Part 2: How to escape the addiction
Soon after writing part one of this series, feeling certain that I was not on the spectrum of ITD (Internet technology dependence), I dropped my iPhone off at a local office supply store to have the cracked screen replaced. Driving out of the parking lot I felt a strange sense of freedom at the thought that I now had a perfect excuse for not being easily accessible. This was quickly replaced by the anxious realization that I would not be able to immediately connect with anyone should I need to. This back and forth went on for a better part of the day and ended when I was reunited with my phone and its fresh non-cracked screen. My first act, once I was back online, was to ask Siri to remind me to go back and reread part one of this series and take the “are you addicted” test.
The jury is still out on whether or not future generations will look back on today’s concerns about people getting hooked on “likes” with a shrug of “What was all the fuss about?” or with a sigh of “How could they not see the problem?” What is clear is that social media use is not going away, nor will a surgeon general attach a warning emoji to it any time soon.
The power to instantaneously connect with anyone anywhere on the globe is nothing short of miraculous. It is hard to argue with the list of pros that include ending isolation, contributing to the social welfare of the masses, quickly disseminating vital information and creating bonds beyond national borders. Advocates can readily make the case that for every identified negative, there is an actual workplace solution to the problem (on-line meetings for people who suffer from compulsive Internet use or apps that track how often one checks in online are just two examples). Social media is not the first, or last, problem-solver to create more problems only to become a solution when in the right hands.

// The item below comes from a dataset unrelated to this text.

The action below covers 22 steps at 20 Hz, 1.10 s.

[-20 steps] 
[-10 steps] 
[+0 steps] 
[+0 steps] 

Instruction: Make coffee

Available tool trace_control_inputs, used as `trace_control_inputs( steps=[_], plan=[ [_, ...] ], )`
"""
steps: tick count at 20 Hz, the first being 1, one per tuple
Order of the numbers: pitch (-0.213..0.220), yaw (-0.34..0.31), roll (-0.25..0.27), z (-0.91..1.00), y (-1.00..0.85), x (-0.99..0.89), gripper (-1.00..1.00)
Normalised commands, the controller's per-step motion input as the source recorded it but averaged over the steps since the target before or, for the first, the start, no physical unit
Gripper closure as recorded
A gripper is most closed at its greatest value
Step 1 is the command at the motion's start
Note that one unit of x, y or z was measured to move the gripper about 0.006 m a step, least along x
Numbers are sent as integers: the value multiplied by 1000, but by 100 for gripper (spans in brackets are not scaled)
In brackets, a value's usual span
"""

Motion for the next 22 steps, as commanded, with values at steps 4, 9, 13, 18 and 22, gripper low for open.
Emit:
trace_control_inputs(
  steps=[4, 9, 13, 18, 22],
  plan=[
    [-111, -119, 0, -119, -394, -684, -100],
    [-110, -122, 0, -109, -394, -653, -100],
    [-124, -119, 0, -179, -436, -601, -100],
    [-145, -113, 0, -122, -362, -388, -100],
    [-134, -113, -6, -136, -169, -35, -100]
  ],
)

Just what constitutes the wrong hands is where things get tricky. It should certainly set off alarms that some of Information Technology’s giants, to include Bill Gates and the late Steve Jobs, limited the use of their creations within their own families. Recent headlines have pointed to the disastrous effects when face-to-face bullying goes digital and causes harm across great distances. Additionally, most reasonable people agree that children need extra protection from the dangers of social media use and that teenagers, who are known to take things to extremes, are at heightened risk for abuse.
When we move into the adult world, we confront the age-old conundrum that is the undercurrent of most addiction debates: “How do we protect people from themselves?”
Within the field of chemical addiction, the question of what to do when habit becomes addiction is answered by dropping the need to apply a label and deal with the impact. If what you’re doing is harming yourself and/or others, the question of what we call it is not as important as what we’re going to do about it. For chemical addiction, this meant expanding treatment interventions and acknowledging that those struggling with substance abuse often have co-occurring mental health issues.
The rise of treatment centers specializing in treating Internet addictions is still in its infancy, and anyone considering that route should do the same homework they would when choosing any form of treatment. A more readily accessible option would to turn to outpatient counseling. Many therapists who have been trained to treat chemical addictions and compulsive behaviors are adapting these techniques to address this latest manifestation of when good habits go bad. A quick search of the Psychology Today website is a great way to filter search for local providers who have unique skills in this area.
For those who take this psychotherapeutic path, cognitive behavioral therapy (CBT) will most likely be the intervention of choice. This well-researched approach seeks to free clients from dysfunctional patterns of behavior by exposing the thinking errors that drive habits and addictions. Rather than teaching total abstinence as a means of extinguishing the behavior, a CBT therapist helps the client correct the cognitive distortions that are breathing life into dysfunctional patterns of behavior (i.e. the belief that my self-worth is determined by how many likes my recent post received) and replace them with thoughts that contribute to healthier life choices.
For those who feel that their digital life has become unmanageable but prefer a self-help approach, a good start would be to take a page from our friends in Alcoholics Anonymous. Since AA and its 12-step program remain the backbone of many addiction-treatment models, one would be in good hands while attempting to bring a sense of sanity and serenity into one’s life.
As the debate continues regarding the possible negative impacts of social media use, all of us would be wise to take stock of how we use these platforms. While most people will likely never fall down the rabbit hole of getting hooked on likes, many will discover the somewhat unnerving realization that in the words of poet T.S. Eliot, we are using Internet culture to be “distracted from distraction by distraction” and that its overuse is “filled with fancies and empty of meaning.”